Finding and reclaiming our common purpose in Terre Haute
a Homily for a special evensong | Text: 1 Peter 2:1-9
[Last night St. Stephen’s gathered for evensong with our neighbors from St. George’s in West Terre Haute. It was a wonderful gathering of mutual celebration and commitment that marks a big anniversary for the Episcopal Church’s ongoing presence in Terre Haute for 175 years.]
What’s in a name?
When Rose and I were expecting our first child, we came up with the boy’s name pretty easily. We both liked the same one right away. A girl’s name was a bit more difficult. The name didn’t have to be perfect, but it had to make sense to us in several ways:
- It had to sound good. With the last name “Downs,” a first name needs a cadence or it’ll get swallowed up by the vortex of a last name. [Downs sucks everything in]
- It couldn’t have any bad associations. No ex-girlfriends, crazy neighbors, cousins, or serial killers.

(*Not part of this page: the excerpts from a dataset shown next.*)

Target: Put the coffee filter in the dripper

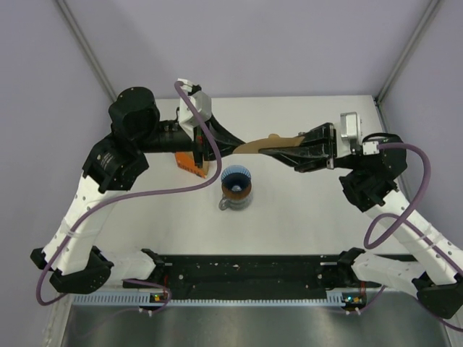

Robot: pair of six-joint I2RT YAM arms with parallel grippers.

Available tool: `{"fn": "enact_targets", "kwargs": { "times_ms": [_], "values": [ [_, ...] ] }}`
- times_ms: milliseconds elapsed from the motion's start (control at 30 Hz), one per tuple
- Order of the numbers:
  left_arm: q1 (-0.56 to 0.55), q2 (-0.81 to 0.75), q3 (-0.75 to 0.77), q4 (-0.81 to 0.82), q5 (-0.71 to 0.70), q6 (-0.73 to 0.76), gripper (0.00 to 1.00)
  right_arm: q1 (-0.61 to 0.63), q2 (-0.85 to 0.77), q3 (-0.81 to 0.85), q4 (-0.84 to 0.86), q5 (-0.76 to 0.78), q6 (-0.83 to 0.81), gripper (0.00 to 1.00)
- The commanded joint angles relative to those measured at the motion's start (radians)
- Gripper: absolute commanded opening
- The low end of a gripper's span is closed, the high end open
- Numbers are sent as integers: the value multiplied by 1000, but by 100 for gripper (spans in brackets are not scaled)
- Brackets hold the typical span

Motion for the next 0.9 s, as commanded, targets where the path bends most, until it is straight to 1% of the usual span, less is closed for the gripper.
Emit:
{"fn": "enact_targets", "kwargs": {
  "times_ms": [0,33,100,167,233,267,300,333,400,533,633,700,733,767,800,833,867],
  "values": [
    [-3,-8,15,54,-6,-24,0,14,-1,-1,43,10,9,0],
    [-3,-11,15,46,5,-17,3,14,-4,-1,29,19,0,0],
    [-3,-17,16,14,23,23,24,13,-12,1,-11,41,-33,0],
    [-2,-25,19,-35,22,89,37,14,-25,18,-92,65,-78,0],
    [4,-37,25,-93,11,153,47,13,-48,48,-239,138,-196,0],
    [6,-45,24,-106,8,178,51,14,-61,62,-300,192,-265,0],
    [6,-50,22,-114,8,187,54,13,-76,68,-345,234,-299,0],
    [6,-54,21,-111,11,186,56,13,-84,73,-368,260,-320,0],
    [6,-54,16,-92,15,166,61,13,-87,78,-370,240,-330,0],
    [6,-54,11,-32,-23,96,64,13,-58,76,-289,116,-244,0],
    [6,-53,11,1,-60,57,66,14,-47,55,-230,78,-210,0],
    [4,-50,5,29,-78,27,66,13,-38,39,-175,61,-140,0],
    [6,-47,1,43,-83,11,65,14,-29,33,-145,50,-120,0],
    [6,-46,-2,53,-81,-1,60,13,-19,32,-120,35,-95,0],
    [6,-42,-7,63,-74,-13,53,13,-9,35,-99,28,-77,0],
    [6,-40,-10,73,-58,-24,44,13,2,33,-80,19,-57,0],
    [6,-37,-12,81,-46,-38,37,13,5,33,-68,16,-49,0]
  ]
}}
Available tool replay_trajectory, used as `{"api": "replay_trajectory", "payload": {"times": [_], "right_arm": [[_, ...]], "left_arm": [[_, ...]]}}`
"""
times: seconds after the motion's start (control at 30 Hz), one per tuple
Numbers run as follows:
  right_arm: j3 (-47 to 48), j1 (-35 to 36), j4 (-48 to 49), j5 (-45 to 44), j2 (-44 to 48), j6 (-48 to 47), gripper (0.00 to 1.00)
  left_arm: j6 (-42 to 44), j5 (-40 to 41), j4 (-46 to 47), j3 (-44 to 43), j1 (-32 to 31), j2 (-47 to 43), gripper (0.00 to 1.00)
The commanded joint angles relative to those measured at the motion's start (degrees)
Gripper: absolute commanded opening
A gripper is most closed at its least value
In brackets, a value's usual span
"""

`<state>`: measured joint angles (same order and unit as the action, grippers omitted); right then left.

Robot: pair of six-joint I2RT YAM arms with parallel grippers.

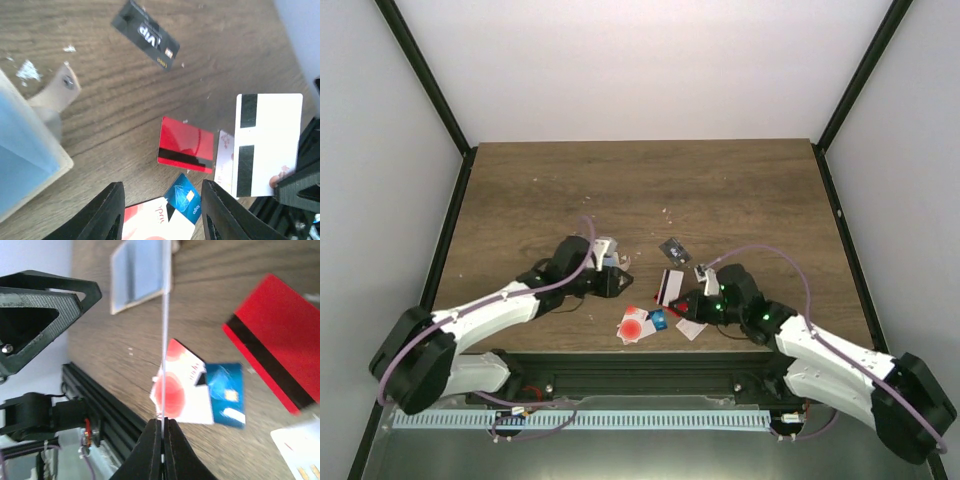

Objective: Put the credit cards into the card holder

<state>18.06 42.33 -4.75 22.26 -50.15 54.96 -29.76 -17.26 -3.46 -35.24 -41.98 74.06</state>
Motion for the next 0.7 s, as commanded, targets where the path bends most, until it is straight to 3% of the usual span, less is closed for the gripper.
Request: {"api": "replay_trajectory", "payload": {"times": [0.0, 0.33, 0.67], "right_arm": [[3.7, -4.1, 15.7, 17.5, -5.8, -12.0, 0.01], [7.0, -4.8, 29.9, 33.0, -16.9, -17.6, 0.01], [6.7, -4.8, 36.9, 37.8, -18.1, -15.2, 0.01]], "left_arm": [[0.5, -11.7, 5.2, 5.4, 6.1, -6.4, 0.45], [-4.2, -26.4, 17.6, 12.2, 9.1, -18.8, 0.47], [-7.0, -31.4, 23.9, 13.8, 9.1, -17.7, 0.4]]}}
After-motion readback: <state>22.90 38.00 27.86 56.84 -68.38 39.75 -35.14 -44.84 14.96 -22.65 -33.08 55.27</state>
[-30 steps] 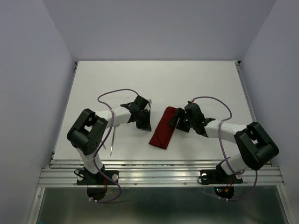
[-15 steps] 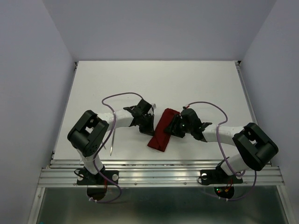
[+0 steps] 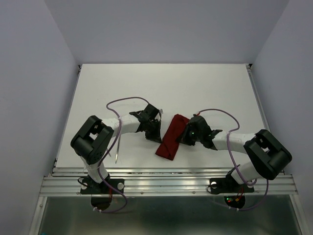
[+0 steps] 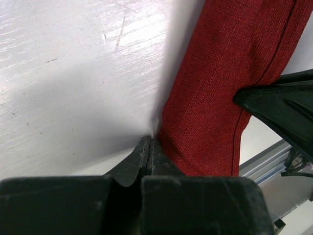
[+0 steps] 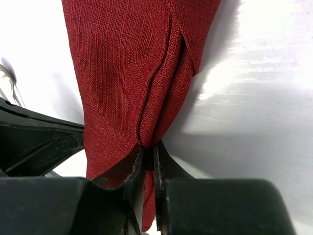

- It had to mean something. Literally. No made up names or locations or anything. It had to have an etymology. And its meaning had to be worth something. It couldn’t just mean something lame. It had to be good.
For our kids, I think we nailed it.
But names mean something. Don’t we get funny about names? I think we do. But they are important because they inform who we are. My name, Andrew, means “strong” and personal strength has been a big part of my life.
Church names are no different, though many of the reasons for why we chose them have been lost to history.
What Rose and I were trying to do, like most of us have tried to do with children or pets or even stuffed animals is to describe existing meaning: who this person or animal (real or stuffed) really is.
It is, I think, a search for meaning and purpose.
Our History
Looking back, 175 years ago tomorrow, the first Episcopal clergyperson was called to Terre Haute to serve this community. Which is a pretty awesome thing.
The Rev. Charles Prindle came as a missionary of the new Diocese of Missouri and Indiana. That was a big diocese. And you think driving to Indy can be annoying!
Over the next six months, a group was gathered and formed as St. Stephen’s on April 15, 1840. Over the next century three mission churches would be founded: St. Paul’s and St. Luke’s in the 1880s and St. George’s in 1923. Like many church starts, St. Paul’s and St. Luke’s didn’t make it very long, folding shortly after the turn of the century. St. George’s, who I am so grateful we are partnering with tonight, is now a mission of our current diocese, covering central and southern Indiana.
We might take a quaint view of this shared history, as we are far from the frontier and our own experience of Terre Haute is that we are not suffering with too few churches.
We might also dig through our historical documents and discover that, of all that is recorded, from the building of our church buildings to a bishop being bitten by a dog, we possess many facts and experiences of our shared ministry to Terre Haute, but something deep may be missing.
Why?
Why?
What possessed Bishop Kemper and those first people who partnered with Charles Prindle to do this? To gather in a way, not unlike our gathering tonight, that is our Anglican heritage. In other words, like our pursuit of the perfect name, we are so called to pursue something else, aren’t we? Something with meaning and consequence.
We don’t always articulate this need very well. We let our traditions and perhaps worse, our clergy speak for us. We can’t easily find this need in our vestry minutes or written histories. We can’t easily find this need when our altar guilds are dealing with wrinkly linens and our musicians hear yet again how much we love that old time music. But if we look, we might find it peeking out.
We can find GOD in other churches. I think that’s probably safe to say about most of our neighbors. We can also find good pot lucks and programs and holy worship in other churches. And we love our bishop for sure, but there are other bishops. Why, then The Episcopal Church?
The reason they got together 175 years ago in the midst of new frontier is, I believe, the exact same reason we get together now. And why we here, are getting together tonight:
To love and serve GOD in a new frontier.
Our ancestors caught the Spirit! There was something that Jackson Kemper saw in this community and something that he said that drew people to do something pretty crazy: to start a church together. Even though Saints Stephen’s and George’s have 265 years of combined service to the community, we can see in this time a new frontier and a new mission. We can see new devotion and new ministry to and with Terre Haute.
For we are, as the author of 1 Peter reminds us, “God’s own people” and we are “chosen…that [we] may proclaim the mighty acts of him who called [us] out of darkness into his marvelous light.” May we gather in this very light tonight, not only to remember our history, but ignite our future with renewed hope and perpetual gratitude.
And may GOD’s glory be spoken of constantly, not only in this place, or that place, but throughout our wider community.